🤖 AI Summary
This paper addresses the pervasive system dependency problem in machine translation (MT) automatic evaluation metrics—where metric scores are biased by idiosyncratic characteristics of specific MT systems, leading to unreliable and unfair cross-system comparisons. We propose the first formal, quantitative framework for measuring system dependency. Our methodology integrates rank stability analysis, cross-system score distribution comparison, Monte Carlo perturbation experiments, and statistical significance testing to enable reproducible, diagnostic assessment of metric bias. Empirical validation on WMT benchmarks reveals statistically significant system dependency in BLEU, COMET, and BERTScore. Beyond exposing latent fairness deficiencies in widely adopted metrics, this work establishes a new benchmark for fair evaluation and releases an open-source diagnostic toolkit.
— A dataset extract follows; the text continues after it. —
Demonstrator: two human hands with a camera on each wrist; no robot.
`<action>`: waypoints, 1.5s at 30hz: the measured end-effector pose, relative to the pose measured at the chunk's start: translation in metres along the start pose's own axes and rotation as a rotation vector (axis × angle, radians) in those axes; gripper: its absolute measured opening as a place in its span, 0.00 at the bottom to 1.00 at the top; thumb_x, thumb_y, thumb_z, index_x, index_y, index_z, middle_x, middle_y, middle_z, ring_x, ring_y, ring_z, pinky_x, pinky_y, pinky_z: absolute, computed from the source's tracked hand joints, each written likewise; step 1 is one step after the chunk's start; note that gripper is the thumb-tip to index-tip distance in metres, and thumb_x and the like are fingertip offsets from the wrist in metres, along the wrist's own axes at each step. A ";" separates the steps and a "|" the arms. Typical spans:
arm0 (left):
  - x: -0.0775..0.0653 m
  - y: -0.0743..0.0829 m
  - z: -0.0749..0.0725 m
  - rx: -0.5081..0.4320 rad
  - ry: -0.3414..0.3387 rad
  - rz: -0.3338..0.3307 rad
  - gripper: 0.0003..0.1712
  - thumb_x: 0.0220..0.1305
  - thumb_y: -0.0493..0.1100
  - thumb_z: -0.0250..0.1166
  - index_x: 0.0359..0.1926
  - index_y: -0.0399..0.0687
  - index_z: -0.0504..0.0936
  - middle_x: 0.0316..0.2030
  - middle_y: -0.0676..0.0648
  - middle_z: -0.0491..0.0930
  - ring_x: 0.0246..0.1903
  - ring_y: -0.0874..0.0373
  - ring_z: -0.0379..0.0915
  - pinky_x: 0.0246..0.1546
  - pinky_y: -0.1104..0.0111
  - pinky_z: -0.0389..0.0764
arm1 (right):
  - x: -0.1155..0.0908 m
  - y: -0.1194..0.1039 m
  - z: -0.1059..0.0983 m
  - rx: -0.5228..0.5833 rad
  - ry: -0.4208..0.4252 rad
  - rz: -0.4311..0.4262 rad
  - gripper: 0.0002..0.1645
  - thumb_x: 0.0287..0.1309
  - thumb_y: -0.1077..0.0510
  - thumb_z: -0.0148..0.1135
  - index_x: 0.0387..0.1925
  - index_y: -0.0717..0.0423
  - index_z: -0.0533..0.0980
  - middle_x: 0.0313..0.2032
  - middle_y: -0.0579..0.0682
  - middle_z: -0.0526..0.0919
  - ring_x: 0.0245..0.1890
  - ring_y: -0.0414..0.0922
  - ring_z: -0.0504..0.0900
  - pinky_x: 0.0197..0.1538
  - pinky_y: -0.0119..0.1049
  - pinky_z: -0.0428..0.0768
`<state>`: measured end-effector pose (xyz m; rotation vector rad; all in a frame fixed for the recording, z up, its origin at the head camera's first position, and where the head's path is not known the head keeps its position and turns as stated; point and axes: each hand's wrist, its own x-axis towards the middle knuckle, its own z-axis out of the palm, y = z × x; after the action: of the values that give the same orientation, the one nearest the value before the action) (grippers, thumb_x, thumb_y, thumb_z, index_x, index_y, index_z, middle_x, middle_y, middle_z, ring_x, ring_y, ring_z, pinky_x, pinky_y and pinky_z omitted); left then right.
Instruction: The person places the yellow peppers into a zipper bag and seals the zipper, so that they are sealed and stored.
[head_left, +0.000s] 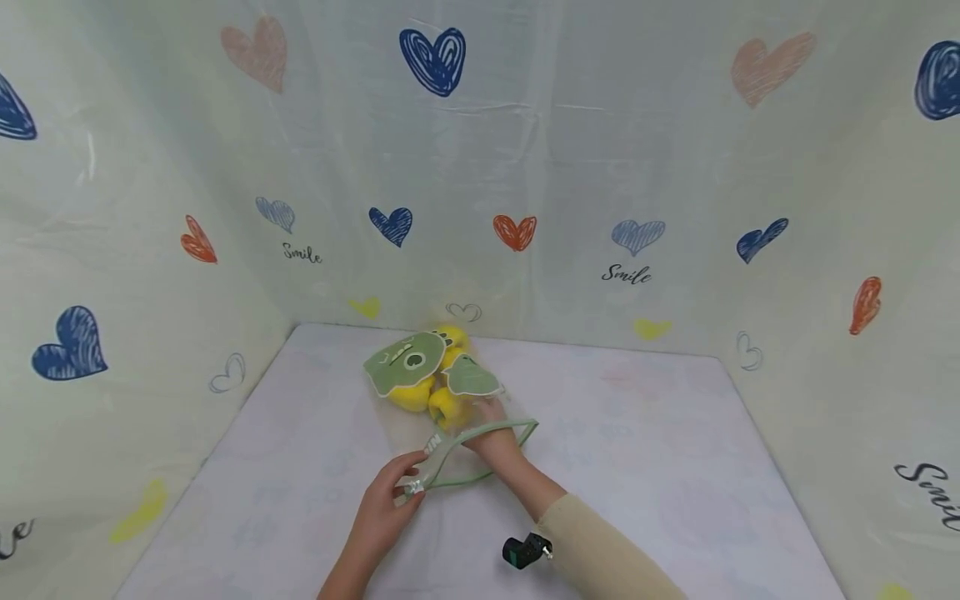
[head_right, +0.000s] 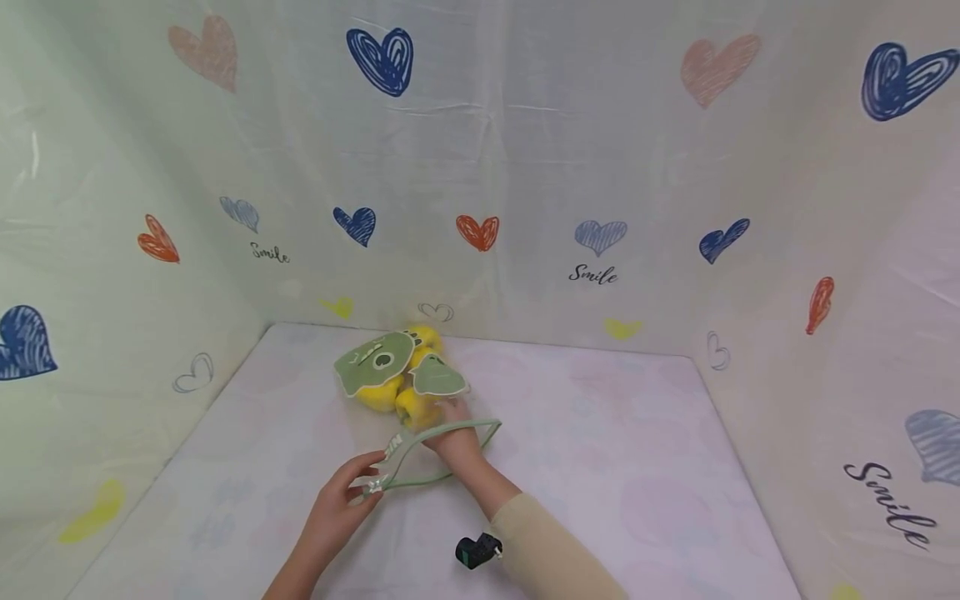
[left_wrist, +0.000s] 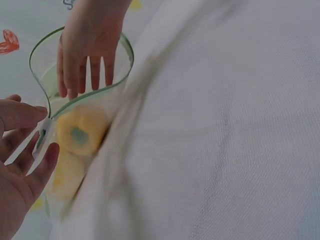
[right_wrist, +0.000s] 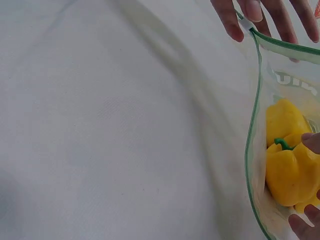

It provides both theoretical foundations and practical guidance for metric design, selection, and refinement—advancing rigor and equity in MT evaluation.
📝 Abstract
Automated metrics for Machine Translation have made significant progress, with the goal of replacing expensive and time-consuming human evaluations. These metrics are typically assessed by their correlation with human judgments, which captures the monotonic relationship between human and metric scores. However, we argue that it is equally important to ensure that metrics treat all systems fairly and consistently. In this paper, we introduce a method to evaluate this aspect.